Combining the above, we get that overall, the probability of distinguishing is:

$$\begin{aligned}&\left| \Pr [\mathcal {A}'(g^{x^1},\ldots ,g^{x^T})=1] - \Pr [\mathcal {A}'(g^{r_1},\ldots ,g^{r_T})=1] \right| \ge \varepsilon - \mathsf{negl}(\lambda ) \end{aligned}$$

which contradicts the security of the power-DDH assumption.

4.3 Supporting More Functions

In our construction above, we have shown how to get a point function obfuscator that is non-malleable against any function that can be written as a univariate polynomial of a polynomial degree. The reason that there is a bound on the degree of the polynomial is that the security reduction runs in time that is proportional to the degree. In particular, to be resilient against a function f of degree t we had to construct \(g^{h(f(x))}\) in the reduction given the sequence \(\{g^{x^i}\}_{i=0}^{4t}\) (recall that \(h(x)=x^4+x^3+x^2+x\)).

Exponential Security. Suppose that the min-entropy of the inputs is k. Thus, the support-size of the distribution is at most \(2^k\) and hence any function can be written as a polynomial of degree at most \(2^k\). That is, we can assume without loss of generality that the mauling function is described by a degree \(t \le 2^k\) polynomial. Thus, if we assume an exponential version of the strong power-DDH assumption, where the adversary’s running time and advantage are bounded by \(2^{O(k)}\) and \(2^{-\varOmega (k)}\), respectively, we can support functions of exponential degree (in k).

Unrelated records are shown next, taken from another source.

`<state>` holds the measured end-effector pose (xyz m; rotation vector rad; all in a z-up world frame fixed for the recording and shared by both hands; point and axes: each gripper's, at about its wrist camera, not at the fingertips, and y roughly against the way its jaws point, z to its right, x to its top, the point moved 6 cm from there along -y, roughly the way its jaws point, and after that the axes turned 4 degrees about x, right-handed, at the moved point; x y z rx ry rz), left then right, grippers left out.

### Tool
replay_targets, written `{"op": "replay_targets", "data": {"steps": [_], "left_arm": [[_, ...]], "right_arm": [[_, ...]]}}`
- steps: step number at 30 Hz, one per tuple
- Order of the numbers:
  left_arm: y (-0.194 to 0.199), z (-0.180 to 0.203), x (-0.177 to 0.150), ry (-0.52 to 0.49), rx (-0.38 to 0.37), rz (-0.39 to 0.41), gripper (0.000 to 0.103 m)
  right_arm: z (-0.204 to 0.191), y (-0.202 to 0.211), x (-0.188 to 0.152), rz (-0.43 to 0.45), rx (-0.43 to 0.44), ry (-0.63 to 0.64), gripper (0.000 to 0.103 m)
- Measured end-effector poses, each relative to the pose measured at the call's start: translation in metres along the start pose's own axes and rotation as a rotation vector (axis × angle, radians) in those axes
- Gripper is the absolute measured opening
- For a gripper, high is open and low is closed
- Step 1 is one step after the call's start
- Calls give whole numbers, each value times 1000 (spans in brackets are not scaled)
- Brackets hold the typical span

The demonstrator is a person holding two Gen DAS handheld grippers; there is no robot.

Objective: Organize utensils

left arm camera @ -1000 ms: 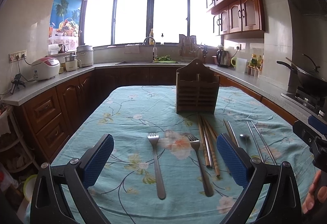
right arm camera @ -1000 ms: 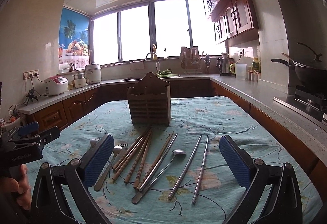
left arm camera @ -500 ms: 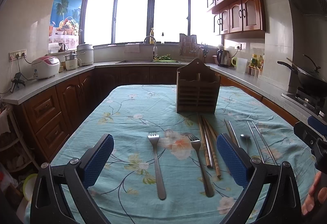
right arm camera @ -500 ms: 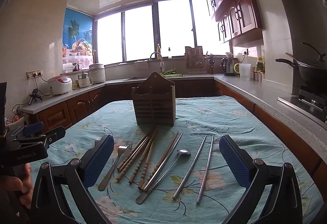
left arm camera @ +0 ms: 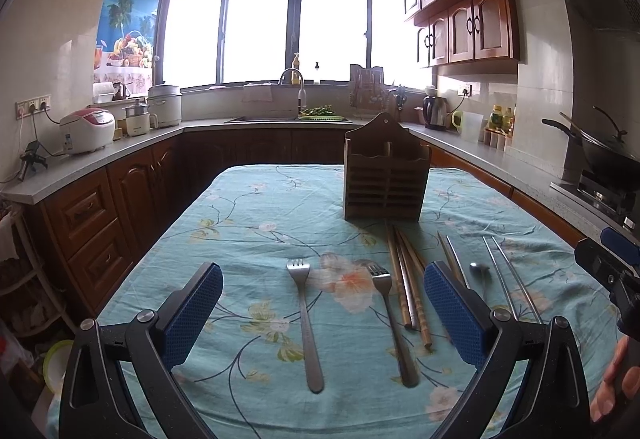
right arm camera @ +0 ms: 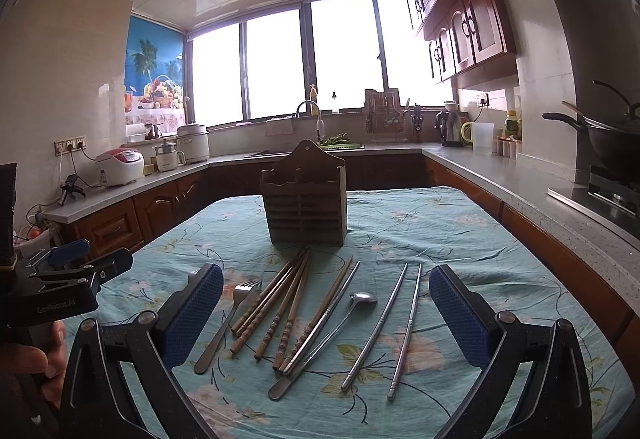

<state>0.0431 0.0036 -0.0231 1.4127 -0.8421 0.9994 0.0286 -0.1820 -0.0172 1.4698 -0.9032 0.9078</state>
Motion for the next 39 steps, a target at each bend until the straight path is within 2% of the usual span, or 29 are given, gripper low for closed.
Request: {"op": "replay_targets", "data": {"steps": [14,18,21,24,29,31,35,39], "left_arm": [[-7,0,2,7,-13,-27,101],[-14,-2,3,16,-29,-55,100],[-23,-2,5,24,-48,-89,99],[-35,-3,8,36,-77,-137,96],[-60,1,14,40,-132,-240,82],[-70,3,18,39,-158,-281,77],[-89,8,26,32,-208,-365,71],[-115,13,27,34,-253,-454,61]], "right_arm": [[0,-4,0,-12,25,-18,103],[2,-7,0,-30,28,-26,103],[5,-15,-1,-61,21,-32,99],[8,-25,-4,-110,6,-45,90],[20,-51,-14,-234,34,-129,61],[26,-61,-17,-278,40,-165,54],[37,-75,-22,-347,64,-229,49],[41,-90,-26,-407,77,-266,42]]}}
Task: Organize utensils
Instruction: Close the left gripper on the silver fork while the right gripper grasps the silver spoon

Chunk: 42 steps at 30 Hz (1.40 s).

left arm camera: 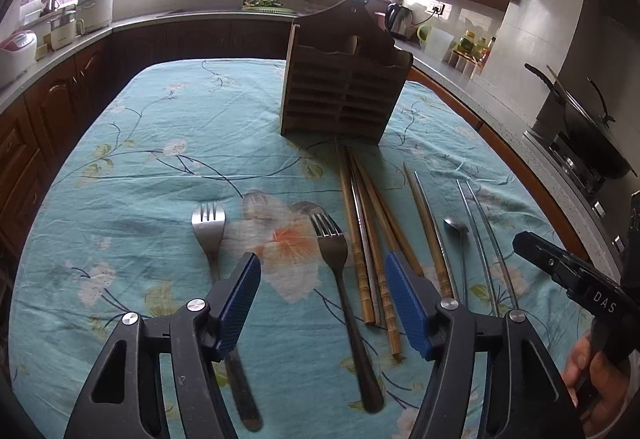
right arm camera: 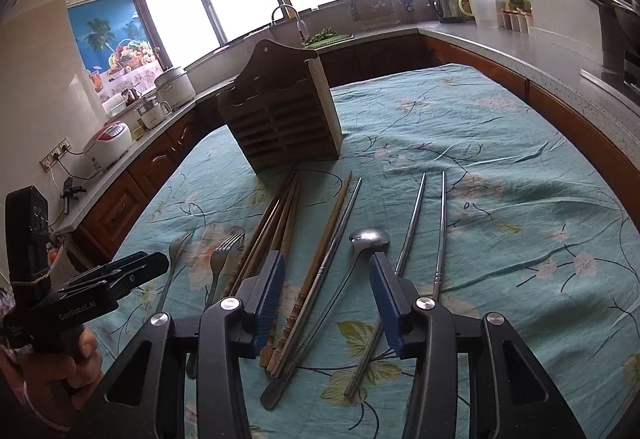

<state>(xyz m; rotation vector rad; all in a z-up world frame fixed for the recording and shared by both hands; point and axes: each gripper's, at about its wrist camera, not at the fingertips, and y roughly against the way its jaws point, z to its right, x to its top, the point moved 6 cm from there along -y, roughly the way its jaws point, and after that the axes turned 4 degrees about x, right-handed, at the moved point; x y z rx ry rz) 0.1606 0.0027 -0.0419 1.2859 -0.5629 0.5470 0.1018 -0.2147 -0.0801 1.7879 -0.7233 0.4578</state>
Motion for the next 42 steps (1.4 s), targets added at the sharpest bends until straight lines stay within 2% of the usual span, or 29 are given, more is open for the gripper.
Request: {"op": "replay_targets", "data": {"steps": [8,12,15,20,21,23,25,31,42], "left_arm": [[-39,-6,19,-7,-22,-103,55],[-50,-12,27,2,-27,-132,54],[-65,-14,31,0,-31,-159,48],[-85,-11,34,-27,-31,-187,43],[-86,-10,36,-42,-22,-181,42],[-89,-4,35,-65,-7,-175,39],[-93,-2,35,-71,-5,-172,26],[-81,-7,35,-40,-51,-136,22],[-1,-26,43,29,-110,35,21]], "right_arm": [[11,-35,-4,-117,4,-44,34],[17,-49,-5,-159,-10,-64,34],[20,-58,-8,-192,-16,-83,34],[21,-68,-2,-202,-19,-81,32],[21,-70,-1,-204,-24,-76,30],[20,-74,1,-210,-36,-58,15],[20,-75,1,-212,-25,-59,8],[12,-68,6,-177,15,-49,3],[-11,-25,36,-52,61,-5,2]]}}
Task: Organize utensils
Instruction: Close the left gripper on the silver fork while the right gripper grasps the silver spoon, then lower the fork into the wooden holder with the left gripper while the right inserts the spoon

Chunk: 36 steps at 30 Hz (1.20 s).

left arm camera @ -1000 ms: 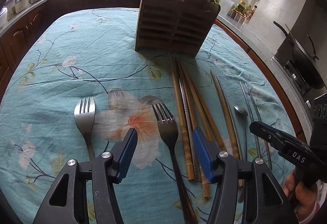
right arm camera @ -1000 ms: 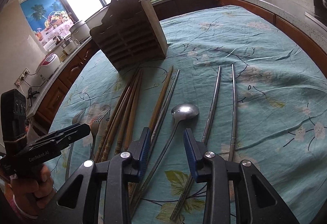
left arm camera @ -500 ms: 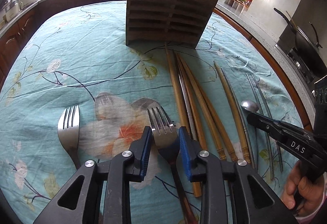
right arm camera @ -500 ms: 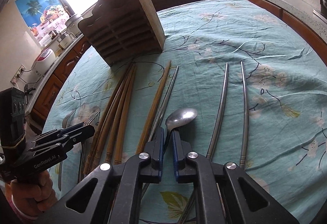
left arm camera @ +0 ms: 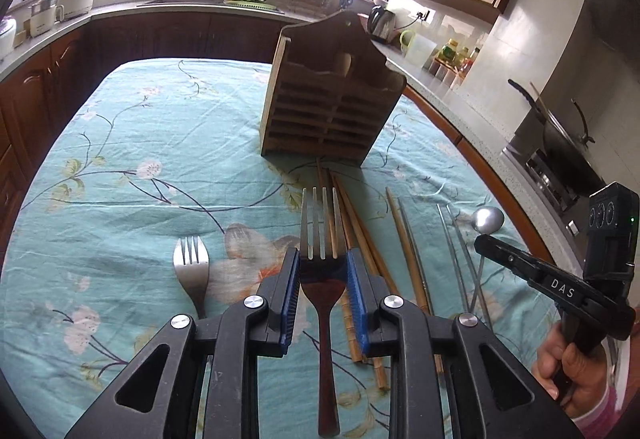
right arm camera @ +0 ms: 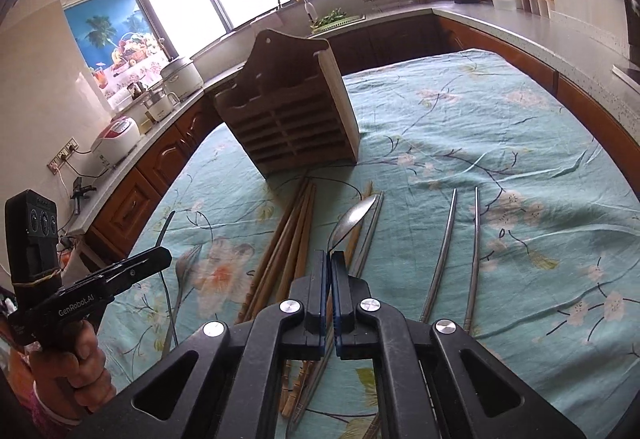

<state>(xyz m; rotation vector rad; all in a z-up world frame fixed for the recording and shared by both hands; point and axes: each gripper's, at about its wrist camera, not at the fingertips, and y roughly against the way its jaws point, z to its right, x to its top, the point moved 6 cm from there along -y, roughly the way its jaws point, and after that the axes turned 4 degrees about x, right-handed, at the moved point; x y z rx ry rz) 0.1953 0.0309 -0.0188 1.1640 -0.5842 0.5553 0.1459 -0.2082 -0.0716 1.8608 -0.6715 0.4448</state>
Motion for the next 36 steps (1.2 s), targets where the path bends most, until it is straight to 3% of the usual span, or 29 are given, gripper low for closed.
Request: {"op": "replay_targets", "data": {"steps": [10,20,36], "left_arm": [[58,-3,7,13,-25,120,21],[69,-3,23,4,-25,169,21],[43,-3,125,-23,7,295,21]], "right_arm": [[-24,25,23,81,38,43,2],[-26,31,59,154,29,68,2],[-24,25,164,329,-17,119,2]]}}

Uber Assumption. Instead of building the polynomial h(f(x)) in the proof monomial by monomial in order to break the power-DDH assumption, we can, alternatively, modify our assumption to get a more direct security proof without the large security loss. Concretely, instead of having the reduction computing \(g^{h(f(x))}\) given \(\{g^{z_i}\}_{i=0}^{4t}\), where t is the degree f, we assume an “uber” power-DDH assumption that is parametrized by a class of functions \(\mathcal F=\{f:\mathbb Z_p\rightarrow \mathbb Z_p\}\) (and thus can thought of as a collection of assumptions, one per \(f\in \mathcal F\)). The assumption says that for any \(f\in \mathcal F\), the following two distributions are computationally-indistinguishable:

$$\begin{aligned} (g,g^x,g^{h(f(x))}) \approx _c (g,g^x,g^{s}), \end{aligned}$$

where \(x\leftarrow \mathcal X\) and \(s \leftarrow \mathbb Z^*_p\) is chosen at random. Having such an assumption for a class of mauling functions \(\mathcal {F}\), implies that our construction is non-malleable for the same class \(\mathcal {F}\).